**PROBLEM TO SOLVE:** For the entries below, report every line that includes the word "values".

**DATASET CONTENT:**
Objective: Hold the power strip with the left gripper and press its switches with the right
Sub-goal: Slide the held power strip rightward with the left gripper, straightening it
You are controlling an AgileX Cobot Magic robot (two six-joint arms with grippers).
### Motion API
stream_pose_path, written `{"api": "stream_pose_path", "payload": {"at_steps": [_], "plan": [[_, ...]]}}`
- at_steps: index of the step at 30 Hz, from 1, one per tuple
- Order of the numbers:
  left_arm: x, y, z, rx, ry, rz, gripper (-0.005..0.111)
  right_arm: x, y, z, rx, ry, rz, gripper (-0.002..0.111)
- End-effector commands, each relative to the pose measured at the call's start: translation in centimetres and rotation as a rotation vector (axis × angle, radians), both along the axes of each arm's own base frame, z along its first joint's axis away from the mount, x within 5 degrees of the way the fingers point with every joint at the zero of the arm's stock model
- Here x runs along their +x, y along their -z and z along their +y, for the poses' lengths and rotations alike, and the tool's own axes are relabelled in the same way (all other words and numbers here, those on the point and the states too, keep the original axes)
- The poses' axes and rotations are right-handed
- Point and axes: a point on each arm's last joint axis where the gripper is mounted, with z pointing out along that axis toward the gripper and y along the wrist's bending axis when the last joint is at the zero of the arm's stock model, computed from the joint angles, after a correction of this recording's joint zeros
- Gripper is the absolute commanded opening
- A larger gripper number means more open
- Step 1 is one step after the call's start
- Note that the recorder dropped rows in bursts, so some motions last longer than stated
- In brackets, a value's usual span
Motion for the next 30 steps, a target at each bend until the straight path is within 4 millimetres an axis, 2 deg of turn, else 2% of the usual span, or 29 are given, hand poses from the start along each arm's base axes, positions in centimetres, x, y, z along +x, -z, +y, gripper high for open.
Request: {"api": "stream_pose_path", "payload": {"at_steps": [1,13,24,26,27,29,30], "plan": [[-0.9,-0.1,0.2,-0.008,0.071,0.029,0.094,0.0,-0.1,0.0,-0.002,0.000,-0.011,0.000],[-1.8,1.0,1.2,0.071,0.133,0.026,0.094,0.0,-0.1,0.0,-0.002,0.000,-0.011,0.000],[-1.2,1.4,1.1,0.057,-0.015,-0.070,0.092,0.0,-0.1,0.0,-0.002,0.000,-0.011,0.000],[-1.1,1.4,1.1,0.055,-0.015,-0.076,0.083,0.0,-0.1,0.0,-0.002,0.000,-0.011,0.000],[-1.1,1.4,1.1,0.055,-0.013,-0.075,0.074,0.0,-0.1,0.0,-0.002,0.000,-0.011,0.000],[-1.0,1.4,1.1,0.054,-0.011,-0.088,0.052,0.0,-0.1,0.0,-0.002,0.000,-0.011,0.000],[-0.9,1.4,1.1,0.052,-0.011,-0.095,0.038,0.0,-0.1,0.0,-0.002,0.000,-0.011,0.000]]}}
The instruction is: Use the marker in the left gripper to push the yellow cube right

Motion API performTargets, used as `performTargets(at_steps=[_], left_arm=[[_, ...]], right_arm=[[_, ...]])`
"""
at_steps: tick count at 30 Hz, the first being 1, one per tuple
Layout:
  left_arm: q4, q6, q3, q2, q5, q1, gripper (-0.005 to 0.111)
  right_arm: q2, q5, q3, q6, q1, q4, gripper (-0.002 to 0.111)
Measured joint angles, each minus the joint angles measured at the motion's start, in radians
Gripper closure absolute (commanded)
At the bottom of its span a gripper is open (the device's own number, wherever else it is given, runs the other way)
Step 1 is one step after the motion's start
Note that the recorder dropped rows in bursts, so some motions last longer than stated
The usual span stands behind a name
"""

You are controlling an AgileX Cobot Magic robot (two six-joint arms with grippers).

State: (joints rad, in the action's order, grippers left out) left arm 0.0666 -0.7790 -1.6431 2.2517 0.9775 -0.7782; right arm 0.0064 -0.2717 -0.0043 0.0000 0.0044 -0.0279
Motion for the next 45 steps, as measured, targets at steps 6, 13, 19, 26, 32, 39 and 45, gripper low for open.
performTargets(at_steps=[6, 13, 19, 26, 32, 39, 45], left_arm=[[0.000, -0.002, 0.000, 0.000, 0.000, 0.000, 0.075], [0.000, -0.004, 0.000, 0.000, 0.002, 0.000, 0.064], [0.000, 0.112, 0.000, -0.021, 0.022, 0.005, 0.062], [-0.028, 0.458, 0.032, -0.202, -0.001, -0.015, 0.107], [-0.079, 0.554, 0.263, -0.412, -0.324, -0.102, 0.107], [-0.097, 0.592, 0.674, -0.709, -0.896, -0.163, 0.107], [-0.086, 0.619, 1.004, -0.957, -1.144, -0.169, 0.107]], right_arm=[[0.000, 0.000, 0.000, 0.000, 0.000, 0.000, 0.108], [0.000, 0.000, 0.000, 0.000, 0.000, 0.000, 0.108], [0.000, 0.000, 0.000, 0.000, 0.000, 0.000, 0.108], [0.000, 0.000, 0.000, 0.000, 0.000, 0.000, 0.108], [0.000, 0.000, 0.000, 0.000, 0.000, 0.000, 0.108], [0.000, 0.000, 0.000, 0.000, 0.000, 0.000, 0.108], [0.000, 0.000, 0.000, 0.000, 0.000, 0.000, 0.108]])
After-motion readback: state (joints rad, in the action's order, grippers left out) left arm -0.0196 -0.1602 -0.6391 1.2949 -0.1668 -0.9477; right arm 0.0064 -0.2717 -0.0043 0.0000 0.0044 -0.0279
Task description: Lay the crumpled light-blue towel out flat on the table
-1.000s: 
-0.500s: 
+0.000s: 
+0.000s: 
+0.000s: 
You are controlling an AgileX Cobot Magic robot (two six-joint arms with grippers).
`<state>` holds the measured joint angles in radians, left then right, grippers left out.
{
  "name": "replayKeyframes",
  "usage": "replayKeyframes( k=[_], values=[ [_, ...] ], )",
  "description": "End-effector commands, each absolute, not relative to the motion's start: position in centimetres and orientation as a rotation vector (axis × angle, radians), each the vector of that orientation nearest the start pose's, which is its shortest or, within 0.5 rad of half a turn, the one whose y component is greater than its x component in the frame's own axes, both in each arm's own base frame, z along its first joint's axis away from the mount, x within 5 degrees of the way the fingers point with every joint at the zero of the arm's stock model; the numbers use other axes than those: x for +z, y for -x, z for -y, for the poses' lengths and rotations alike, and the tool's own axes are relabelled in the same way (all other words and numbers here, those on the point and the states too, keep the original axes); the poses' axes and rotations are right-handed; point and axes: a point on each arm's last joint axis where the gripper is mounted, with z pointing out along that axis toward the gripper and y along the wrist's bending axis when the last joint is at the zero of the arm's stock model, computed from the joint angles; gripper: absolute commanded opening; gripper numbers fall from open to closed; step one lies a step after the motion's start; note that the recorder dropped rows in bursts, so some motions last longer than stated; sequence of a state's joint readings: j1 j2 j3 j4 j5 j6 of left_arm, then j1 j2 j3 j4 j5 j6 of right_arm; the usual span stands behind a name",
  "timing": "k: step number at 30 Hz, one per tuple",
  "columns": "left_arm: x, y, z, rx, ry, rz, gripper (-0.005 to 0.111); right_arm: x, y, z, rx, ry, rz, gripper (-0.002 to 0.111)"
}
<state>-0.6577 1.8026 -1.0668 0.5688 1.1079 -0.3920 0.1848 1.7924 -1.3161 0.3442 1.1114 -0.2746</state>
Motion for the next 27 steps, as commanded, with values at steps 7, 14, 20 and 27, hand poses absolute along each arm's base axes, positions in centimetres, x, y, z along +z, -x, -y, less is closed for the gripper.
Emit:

**RESULT:**
  "usage": "replayKeyframes( k=[_], values=[ [_, ...] ], )",
Motion for the next 27 steps, as commanded, with values at steps 7, 14, 20 and 27, hand poses absolute along each arm's base axes, positions in centimetres, x, y, z along +z, -x, -y, less is closed for the gripper.

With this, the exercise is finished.